Return the following from the records below: each line, word for word, starting with the line that contains "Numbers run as" and going on through the line that contains "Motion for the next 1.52", with nothing outside that range.

== Data listing

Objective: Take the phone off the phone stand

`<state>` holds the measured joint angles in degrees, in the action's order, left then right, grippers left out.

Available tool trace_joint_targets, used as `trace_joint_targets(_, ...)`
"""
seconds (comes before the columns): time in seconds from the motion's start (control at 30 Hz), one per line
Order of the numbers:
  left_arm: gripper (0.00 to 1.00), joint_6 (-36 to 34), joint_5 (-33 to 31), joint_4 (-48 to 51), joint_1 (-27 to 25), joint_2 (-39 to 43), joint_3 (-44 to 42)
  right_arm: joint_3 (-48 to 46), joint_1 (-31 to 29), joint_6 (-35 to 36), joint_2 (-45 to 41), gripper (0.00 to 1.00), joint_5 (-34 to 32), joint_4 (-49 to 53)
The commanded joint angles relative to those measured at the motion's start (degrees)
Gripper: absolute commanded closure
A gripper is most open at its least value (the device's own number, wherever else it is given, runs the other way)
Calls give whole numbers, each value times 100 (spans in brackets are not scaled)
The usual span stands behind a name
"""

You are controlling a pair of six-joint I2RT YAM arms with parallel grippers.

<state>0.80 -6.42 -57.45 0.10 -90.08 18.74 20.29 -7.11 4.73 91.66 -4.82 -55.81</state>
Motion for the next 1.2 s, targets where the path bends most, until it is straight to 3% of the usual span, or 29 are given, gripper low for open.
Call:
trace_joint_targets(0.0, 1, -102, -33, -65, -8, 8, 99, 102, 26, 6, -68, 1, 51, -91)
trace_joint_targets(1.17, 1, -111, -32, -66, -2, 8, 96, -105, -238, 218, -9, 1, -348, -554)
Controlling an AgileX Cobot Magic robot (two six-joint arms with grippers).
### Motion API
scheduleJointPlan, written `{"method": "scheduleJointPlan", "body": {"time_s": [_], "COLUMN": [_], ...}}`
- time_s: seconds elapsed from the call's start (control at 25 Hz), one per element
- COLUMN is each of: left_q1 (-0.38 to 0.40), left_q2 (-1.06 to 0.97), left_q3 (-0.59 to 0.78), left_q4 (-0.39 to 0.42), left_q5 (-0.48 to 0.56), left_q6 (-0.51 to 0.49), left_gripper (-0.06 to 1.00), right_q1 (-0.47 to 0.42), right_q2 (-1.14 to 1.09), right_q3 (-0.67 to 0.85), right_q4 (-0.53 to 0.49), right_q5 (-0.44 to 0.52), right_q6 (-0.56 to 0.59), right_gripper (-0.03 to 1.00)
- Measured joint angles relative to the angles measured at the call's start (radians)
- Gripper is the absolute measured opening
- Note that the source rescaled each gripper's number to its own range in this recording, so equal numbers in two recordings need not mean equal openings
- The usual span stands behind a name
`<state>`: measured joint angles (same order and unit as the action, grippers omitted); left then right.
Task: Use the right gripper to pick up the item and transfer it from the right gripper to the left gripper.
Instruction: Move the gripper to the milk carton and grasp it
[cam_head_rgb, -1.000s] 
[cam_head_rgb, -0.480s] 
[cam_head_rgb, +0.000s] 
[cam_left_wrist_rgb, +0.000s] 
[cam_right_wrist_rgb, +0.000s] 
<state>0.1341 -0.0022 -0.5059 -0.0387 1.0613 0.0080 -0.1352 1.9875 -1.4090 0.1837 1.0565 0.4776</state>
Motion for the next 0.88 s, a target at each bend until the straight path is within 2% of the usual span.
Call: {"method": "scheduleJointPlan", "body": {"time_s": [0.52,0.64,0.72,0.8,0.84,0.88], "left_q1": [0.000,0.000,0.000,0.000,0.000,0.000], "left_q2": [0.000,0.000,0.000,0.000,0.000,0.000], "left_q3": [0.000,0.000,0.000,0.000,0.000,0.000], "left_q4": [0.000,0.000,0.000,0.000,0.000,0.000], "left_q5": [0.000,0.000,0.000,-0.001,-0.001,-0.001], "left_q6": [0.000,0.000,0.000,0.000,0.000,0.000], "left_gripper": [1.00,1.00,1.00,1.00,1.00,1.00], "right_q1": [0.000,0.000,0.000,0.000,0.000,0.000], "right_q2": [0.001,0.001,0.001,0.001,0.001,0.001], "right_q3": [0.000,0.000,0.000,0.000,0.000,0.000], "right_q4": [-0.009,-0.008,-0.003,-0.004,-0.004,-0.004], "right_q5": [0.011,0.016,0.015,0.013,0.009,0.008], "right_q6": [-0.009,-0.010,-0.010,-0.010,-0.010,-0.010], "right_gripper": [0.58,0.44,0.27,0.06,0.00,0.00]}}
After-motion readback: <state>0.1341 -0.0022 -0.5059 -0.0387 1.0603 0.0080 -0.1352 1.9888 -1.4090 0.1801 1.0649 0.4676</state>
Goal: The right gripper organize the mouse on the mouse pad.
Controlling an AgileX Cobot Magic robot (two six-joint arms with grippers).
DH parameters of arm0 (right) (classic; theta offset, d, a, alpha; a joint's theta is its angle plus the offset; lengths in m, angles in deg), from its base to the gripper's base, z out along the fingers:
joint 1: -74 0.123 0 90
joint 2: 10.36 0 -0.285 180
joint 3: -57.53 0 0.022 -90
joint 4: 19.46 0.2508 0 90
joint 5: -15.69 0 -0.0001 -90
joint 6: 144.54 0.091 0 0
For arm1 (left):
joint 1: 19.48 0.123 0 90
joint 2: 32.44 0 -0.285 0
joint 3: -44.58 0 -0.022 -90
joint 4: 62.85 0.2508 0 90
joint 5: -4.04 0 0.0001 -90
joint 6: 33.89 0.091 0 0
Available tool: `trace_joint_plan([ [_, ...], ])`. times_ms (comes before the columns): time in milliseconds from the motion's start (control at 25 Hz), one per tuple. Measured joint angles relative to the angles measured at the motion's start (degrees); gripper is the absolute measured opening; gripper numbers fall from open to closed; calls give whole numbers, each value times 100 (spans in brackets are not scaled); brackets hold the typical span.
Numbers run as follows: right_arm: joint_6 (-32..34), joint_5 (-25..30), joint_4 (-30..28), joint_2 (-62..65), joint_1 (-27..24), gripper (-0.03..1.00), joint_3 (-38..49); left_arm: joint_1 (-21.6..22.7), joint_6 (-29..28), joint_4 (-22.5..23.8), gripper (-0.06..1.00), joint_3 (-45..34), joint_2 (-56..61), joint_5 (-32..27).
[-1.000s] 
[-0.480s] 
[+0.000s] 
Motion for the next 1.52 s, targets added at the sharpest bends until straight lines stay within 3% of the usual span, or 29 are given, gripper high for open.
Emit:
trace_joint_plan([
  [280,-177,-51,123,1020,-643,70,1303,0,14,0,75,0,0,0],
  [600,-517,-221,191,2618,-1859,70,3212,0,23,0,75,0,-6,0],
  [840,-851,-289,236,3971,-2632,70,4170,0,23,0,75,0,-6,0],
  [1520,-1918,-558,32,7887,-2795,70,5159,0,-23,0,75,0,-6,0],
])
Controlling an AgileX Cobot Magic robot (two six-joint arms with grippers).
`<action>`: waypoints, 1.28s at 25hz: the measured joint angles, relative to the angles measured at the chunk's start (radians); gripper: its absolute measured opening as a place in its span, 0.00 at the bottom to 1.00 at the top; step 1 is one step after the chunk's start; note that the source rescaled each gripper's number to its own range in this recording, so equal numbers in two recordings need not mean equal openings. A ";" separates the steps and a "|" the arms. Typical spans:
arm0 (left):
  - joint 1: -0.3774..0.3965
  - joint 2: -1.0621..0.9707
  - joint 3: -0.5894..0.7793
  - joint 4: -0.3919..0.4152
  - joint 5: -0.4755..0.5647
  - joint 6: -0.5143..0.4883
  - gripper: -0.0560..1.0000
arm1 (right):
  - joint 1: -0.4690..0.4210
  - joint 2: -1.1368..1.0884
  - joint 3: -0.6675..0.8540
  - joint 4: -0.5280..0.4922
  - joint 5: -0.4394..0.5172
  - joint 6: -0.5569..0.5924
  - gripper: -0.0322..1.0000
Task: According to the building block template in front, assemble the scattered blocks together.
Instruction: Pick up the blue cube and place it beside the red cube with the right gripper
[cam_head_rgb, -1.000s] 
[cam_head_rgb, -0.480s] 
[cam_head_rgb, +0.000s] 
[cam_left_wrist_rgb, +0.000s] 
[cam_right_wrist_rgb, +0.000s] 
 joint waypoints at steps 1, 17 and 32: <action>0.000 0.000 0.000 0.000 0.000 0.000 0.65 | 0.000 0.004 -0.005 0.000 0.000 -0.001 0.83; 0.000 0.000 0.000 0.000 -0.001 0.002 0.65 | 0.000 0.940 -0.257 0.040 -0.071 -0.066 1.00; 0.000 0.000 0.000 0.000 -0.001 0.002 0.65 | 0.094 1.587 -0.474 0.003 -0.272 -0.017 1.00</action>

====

Task answer:
Numbers run as follows: right_arm: joint_6 (-32..34), joint_5 (-25..30), joint_4 (-30..28), joint_2 (-62..65), joint_1 (-27..24), gripper (-0.03..1.00), joint_3 (-38..49); left_arm: joint_1 (-21.6..22.7), joint_6 (-29..28), joint_4 (-22.5..23.8), gripper (-0.06..1.00), joint_3 (-45..34), joint_2 (-56..61), joint_5 (-32..27).
[-1.000s] 
[-0.480s] 
[+0.000s] 
Motion for the next 1.52 s, targets added at the sharpest bends until straight lines stay within 3% of the usual span, or 29 are given, gripper high for open.

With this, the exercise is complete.